Oh, Yeah, right. It must be my attorney's fault. Nice deflection, dolt. 




fdd2blk said:


> am i missing something?



NOW you're starting to understand ...


----------



## beardo (Oct 31, 2010)

SwungChris said:


> What an idiot.


 thanks for the enlightenment your post was very informative I can tell you have read and can fathom the complexities of prop 19


----------



## newgrowboxgrower (Oct 31, 2010)

im from canada and very interested in this issue, i may not understand your government structure, but what i wonder is why would the federal government even allow this prop 19 to be voted on if they have no intention of giving it any credibility if it passes?


----------



## veggiegardener (Oct 31, 2010)

potroast said:


> Yes, I am compliant with all of our laws. It was STATE pigs that were in the swat team. Obviously there's something about it that YOU don't understand.
> 
> Ask my friend Jovan Jackson who was just found guilty in STATE court for operating a dispensary. Prosecuted under STATE law, by STATE pigs, and found guilty in a STATE court. The DA convinced the judge to not allow his medical defense, in STATE court. If you need me to explain it in more detail, don't ask.
> 
> ...


I've followed and been appalled at the shenanigans pulled by some dispensaries.

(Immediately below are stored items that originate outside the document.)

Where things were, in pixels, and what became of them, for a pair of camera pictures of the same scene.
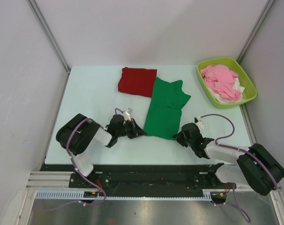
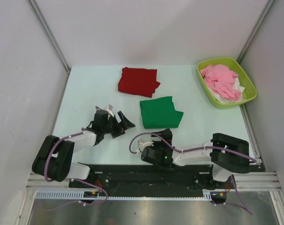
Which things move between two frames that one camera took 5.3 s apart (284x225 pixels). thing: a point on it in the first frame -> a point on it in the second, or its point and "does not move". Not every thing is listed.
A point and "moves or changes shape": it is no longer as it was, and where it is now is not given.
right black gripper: x=178 y=137 -> x=166 y=133
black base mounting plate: x=142 y=177 does not move
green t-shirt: x=163 y=116 moves or changes shape
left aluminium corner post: x=50 y=33 does not move
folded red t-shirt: x=138 y=81 does not move
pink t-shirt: x=220 y=79 does not move
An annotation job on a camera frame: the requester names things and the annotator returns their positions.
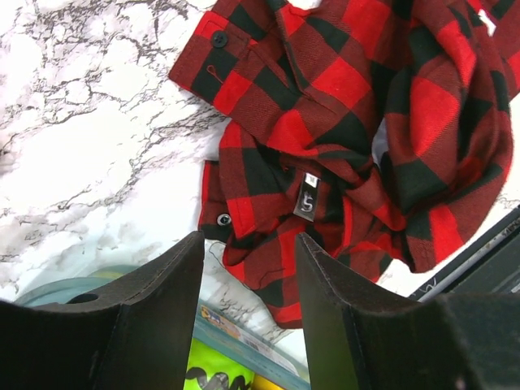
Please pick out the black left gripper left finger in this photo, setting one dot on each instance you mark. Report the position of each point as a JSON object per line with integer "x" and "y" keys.
{"x": 132, "y": 333}

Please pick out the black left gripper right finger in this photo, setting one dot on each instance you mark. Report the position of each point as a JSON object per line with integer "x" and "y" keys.
{"x": 359, "y": 335}

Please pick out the red black plaid shirt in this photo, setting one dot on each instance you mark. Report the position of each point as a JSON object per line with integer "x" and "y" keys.
{"x": 379, "y": 128}

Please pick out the teal plastic fruit tray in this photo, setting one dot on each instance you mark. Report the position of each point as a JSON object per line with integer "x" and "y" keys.
{"x": 223, "y": 354}

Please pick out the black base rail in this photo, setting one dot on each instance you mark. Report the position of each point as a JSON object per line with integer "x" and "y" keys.
{"x": 488, "y": 265}

One was selling hundreds of pounds out the back door to individual dealers. That one was closed down by the Feds, but never prosecuted.

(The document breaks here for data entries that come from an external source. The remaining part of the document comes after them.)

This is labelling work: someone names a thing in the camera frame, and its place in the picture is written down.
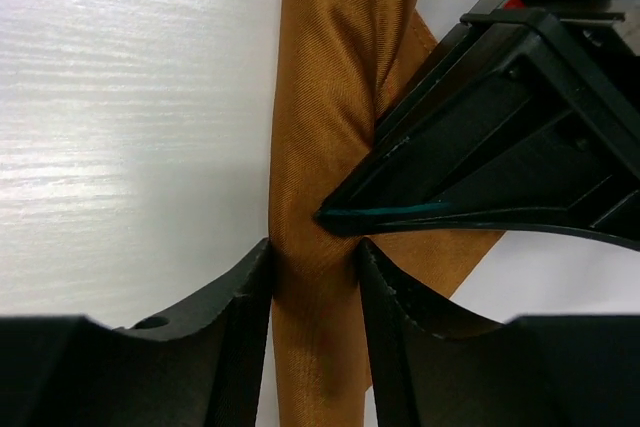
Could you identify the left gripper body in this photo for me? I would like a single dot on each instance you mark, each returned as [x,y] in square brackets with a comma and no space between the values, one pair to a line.
[611,26]

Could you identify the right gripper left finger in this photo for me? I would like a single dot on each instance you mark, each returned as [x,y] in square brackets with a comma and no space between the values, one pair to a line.
[197,363]

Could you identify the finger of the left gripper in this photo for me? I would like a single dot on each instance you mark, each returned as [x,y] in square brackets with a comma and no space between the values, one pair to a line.
[525,125]

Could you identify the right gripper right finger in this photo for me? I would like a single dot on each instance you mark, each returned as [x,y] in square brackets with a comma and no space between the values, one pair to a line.
[435,363]

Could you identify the brown cloth napkin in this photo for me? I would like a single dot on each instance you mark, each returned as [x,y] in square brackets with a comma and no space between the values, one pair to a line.
[342,64]

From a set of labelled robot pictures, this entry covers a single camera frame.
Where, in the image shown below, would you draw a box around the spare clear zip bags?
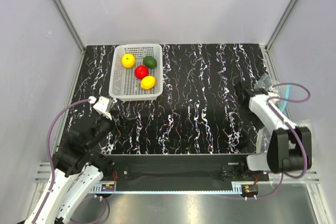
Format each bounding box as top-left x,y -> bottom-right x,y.
271,82 -> 311,122

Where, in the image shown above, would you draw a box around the yellow orange fruit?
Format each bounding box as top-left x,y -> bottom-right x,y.
121,54 -> 135,69

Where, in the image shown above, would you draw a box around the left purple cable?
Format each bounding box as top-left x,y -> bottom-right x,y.
31,98 -> 110,224

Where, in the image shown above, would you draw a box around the purple cable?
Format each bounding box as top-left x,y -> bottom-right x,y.
267,82 -> 311,177
31,98 -> 110,224

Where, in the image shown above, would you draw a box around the green lime fruit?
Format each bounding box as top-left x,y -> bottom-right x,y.
143,56 -> 157,69

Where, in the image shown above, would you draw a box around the left aluminium frame post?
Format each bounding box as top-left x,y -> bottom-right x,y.
39,0 -> 85,51

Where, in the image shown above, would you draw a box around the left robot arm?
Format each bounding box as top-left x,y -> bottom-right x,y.
23,115 -> 136,223

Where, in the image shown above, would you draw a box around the white slotted cable duct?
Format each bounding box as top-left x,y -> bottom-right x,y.
91,180 -> 242,195

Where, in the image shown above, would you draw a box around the clear dotted zip bag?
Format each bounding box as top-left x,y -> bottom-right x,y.
253,73 -> 279,92

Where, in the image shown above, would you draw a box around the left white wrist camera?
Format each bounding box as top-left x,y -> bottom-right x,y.
93,96 -> 112,121

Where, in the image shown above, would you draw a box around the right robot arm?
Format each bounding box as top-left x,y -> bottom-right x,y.
235,81 -> 312,180

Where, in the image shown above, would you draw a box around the white perforated plastic basket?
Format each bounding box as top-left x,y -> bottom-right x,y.
109,44 -> 163,101

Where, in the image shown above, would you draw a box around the right aluminium frame post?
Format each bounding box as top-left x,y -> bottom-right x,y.
265,0 -> 299,51

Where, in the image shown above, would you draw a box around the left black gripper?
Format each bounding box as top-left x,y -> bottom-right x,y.
86,109 -> 137,150

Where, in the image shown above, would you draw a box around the yellow lemon fruit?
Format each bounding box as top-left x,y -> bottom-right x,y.
140,76 -> 156,90

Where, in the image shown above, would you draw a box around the red apple fruit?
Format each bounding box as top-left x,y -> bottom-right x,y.
134,65 -> 149,80

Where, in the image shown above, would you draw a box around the aluminium frame post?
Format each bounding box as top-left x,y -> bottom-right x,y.
39,0 -> 85,51
265,0 -> 299,51

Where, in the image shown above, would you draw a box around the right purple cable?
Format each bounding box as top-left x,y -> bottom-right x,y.
267,82 -> 311,177

They were satisfied to take the Money, Weed and ownership of the property, and dared the owner to do something about it. He lost about a million dollars.

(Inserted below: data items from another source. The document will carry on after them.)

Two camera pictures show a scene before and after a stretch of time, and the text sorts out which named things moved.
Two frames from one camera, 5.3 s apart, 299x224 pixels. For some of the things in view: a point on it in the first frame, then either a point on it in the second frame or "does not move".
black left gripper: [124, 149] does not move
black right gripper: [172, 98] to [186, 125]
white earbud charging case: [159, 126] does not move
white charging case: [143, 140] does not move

If the "state"(county?) was involved, JJ probably had some back door action, as well. They will bust people if they're adding to the street dealing problem, or failing to pay at least sales tax and income tax.

People don't get convicted for running a clean, transparent operation.

The best dispensaries are very much in partnership with law enforcement, because they benefit from doing so.


----------



## desert dude (Oct 31, 2010)

newgrowboxgrower said:


> im from canada and very interested in this issue, i may not understand your government structure, but what i wonder is why would the federal government even allow this prop 19 to be voted on if they have no intention of giving it any credibility if it passes?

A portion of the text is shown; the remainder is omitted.